Fiore, a criminal investigator for the VA police department in South Florida, contacted CBS4 News hoping to shed light on what he considers a culture of cover-ups and bureaucratic neglect. Among his charges: Drug dealing on the hospital grounds is a daily occurrence.
“Anything from your standard prescription drugs like OxyContin, Vicodin, Percocet, and of course marijuana, cocaine, heroin, I’ve come across them all,” he explained.
Even inside the hospital, he says he was stopped from doing his job – investigating reports of missing drugs from the VA pharmacy. When the amount of a particular drug inside the pharmacy doesn’t match the amount that the pharmacy is supposed to have, a report, known as a “discrepancy report” is generated. Normally it was his job to investigate the reports to determine if they were the result of harmless mistakes or criminal activity.

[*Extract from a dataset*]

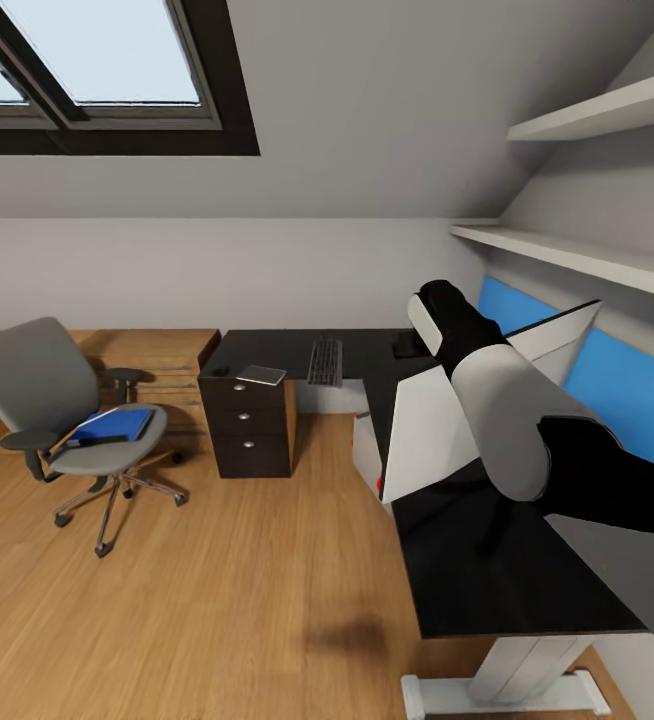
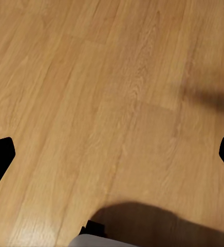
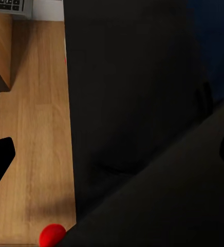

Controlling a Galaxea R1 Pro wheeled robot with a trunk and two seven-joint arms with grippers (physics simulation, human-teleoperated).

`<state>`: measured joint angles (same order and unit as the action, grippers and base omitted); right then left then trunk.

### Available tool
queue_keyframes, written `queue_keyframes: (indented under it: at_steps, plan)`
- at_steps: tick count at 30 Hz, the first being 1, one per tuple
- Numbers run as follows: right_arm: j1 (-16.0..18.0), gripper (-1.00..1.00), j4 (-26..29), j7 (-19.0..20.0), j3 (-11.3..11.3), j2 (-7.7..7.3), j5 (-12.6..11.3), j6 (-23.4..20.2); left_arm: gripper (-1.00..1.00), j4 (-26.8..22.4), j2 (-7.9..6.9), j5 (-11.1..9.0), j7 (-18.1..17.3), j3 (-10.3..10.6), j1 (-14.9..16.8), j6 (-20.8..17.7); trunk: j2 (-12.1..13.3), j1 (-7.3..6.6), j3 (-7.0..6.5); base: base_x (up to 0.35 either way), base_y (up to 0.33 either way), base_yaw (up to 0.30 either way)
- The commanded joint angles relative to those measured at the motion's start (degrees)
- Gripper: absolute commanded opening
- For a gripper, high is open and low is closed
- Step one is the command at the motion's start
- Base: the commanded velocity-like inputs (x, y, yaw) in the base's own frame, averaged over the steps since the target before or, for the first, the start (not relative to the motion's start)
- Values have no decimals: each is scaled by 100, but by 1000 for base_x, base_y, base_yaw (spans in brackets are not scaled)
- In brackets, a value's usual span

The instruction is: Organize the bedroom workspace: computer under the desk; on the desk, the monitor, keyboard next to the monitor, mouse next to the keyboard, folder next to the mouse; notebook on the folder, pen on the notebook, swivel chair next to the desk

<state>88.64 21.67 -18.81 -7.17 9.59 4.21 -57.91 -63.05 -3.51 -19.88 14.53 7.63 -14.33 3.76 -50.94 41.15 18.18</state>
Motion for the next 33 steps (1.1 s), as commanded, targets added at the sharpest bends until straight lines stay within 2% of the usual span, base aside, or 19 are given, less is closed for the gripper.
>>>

But all that changed, he said, about two years ago.
“I was instructed that I was to stop conducting investigations pertaining to controlled substance discrepancies,” he recalled.
He said he was personally told to stop investigating them by the hospital’s chief of staff, Dr. Vincent DeGennaro.
“I have no idea why,” he said. “He’s the chief of staff he doesn’t have to tell me why.”
DeGennaro declined our request for an interview. A spokesman for the VA wrote CBS4 News: “The Miami VA is required to monitor all controlled substances and resolve inventory discrepancies within 72 hours. Any unresolved discrepancies are reported to the Miami VA Healthcare System Director and Controlled Substance Coordinator, VA OIG, DEA and VA Police for independent investigation.”
Fiore said he decided to contact CBS4 News following our report last month on the death of Nicholas Cutter, a 27-year-old Iraq War veteran with PTSD who died from a cocaine overdose inside the Miami VA’s drug rehab center.